##### Data for review #####

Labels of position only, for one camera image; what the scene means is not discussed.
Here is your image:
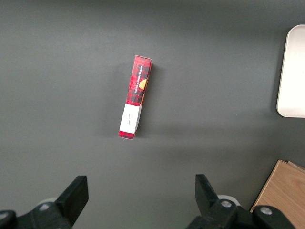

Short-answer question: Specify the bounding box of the wooden drawer cabinet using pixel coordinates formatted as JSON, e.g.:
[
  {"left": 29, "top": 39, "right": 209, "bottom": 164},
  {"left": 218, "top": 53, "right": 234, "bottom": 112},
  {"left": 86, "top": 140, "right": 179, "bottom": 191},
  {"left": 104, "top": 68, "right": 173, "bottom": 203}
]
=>
[{"left": 249, "top": 159, "right": 305, "bottom": 229}]

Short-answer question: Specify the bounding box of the beige plastic tray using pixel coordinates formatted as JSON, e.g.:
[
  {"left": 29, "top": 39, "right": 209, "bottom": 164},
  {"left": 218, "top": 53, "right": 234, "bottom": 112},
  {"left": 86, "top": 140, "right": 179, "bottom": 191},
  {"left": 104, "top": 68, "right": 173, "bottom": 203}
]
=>
[{"left": 276, "top": 24, "right": 305, "bottom": 118}]

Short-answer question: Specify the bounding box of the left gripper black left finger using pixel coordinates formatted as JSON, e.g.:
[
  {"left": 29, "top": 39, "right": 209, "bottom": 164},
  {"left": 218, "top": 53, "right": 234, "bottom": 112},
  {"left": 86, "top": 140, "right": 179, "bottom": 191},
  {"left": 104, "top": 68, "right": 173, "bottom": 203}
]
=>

#####

What to produce
Repeat every line above exactly, minus the pictures.

Answer to the problem
Labels of position only, for one camera image; what the scene means is not discussed.
Here is your image:

Short-answer question: Specify the bounding box of the wooden drawer cabinet using pixel coordinates formatted as JSON, e.g.:
[
  {"left": 29, "top": 39, "right": 209, "bottom": 164},
  {"left": 218, "top": 53, "right": 234, "bottom": 112},
  {"left": 86, "top": 140, "right": 179, "bottom": 191},
  {"left": 104, "top": 68, "right": 173, "bottom": 203}
]
=>
[{"left": 249, "top": 159, "right": 305, "bottom": 229}]

Short-answer question: Specify the bounding box of the beige plastic tray using pixel coordinates formatted as JSON, e.g.:
[
  {"left": 29, "top": 39, "right": 209, "bottom": 164},
  {"left": 218, "top": 53, "right": 234, "bottom": 112},
  {"left": 86, "top": 140, "right": 179, "bottom": 191},
  {"left": 104, "top": 68, "right": 173, "bottom": 203}
]
=>
[{"left": 276, "top": 24, "right": 305, "bottom": 118}]

Short-answer question: Specify the bounding box of the left gripper black left finger using pixel coordinates formatted as JSON, e.g.:
[
  {"left": 29, "top": 39, "right": 209, "bottom": 164},
  {"left": 218, "top": 53, "right": 234, "bottom": 112},
  {"left": 86, "top": 140, "right": 179, "bottom": 191},
  {"left": 104, "top": 68, "right": 173, "bottom": 203}
]
=>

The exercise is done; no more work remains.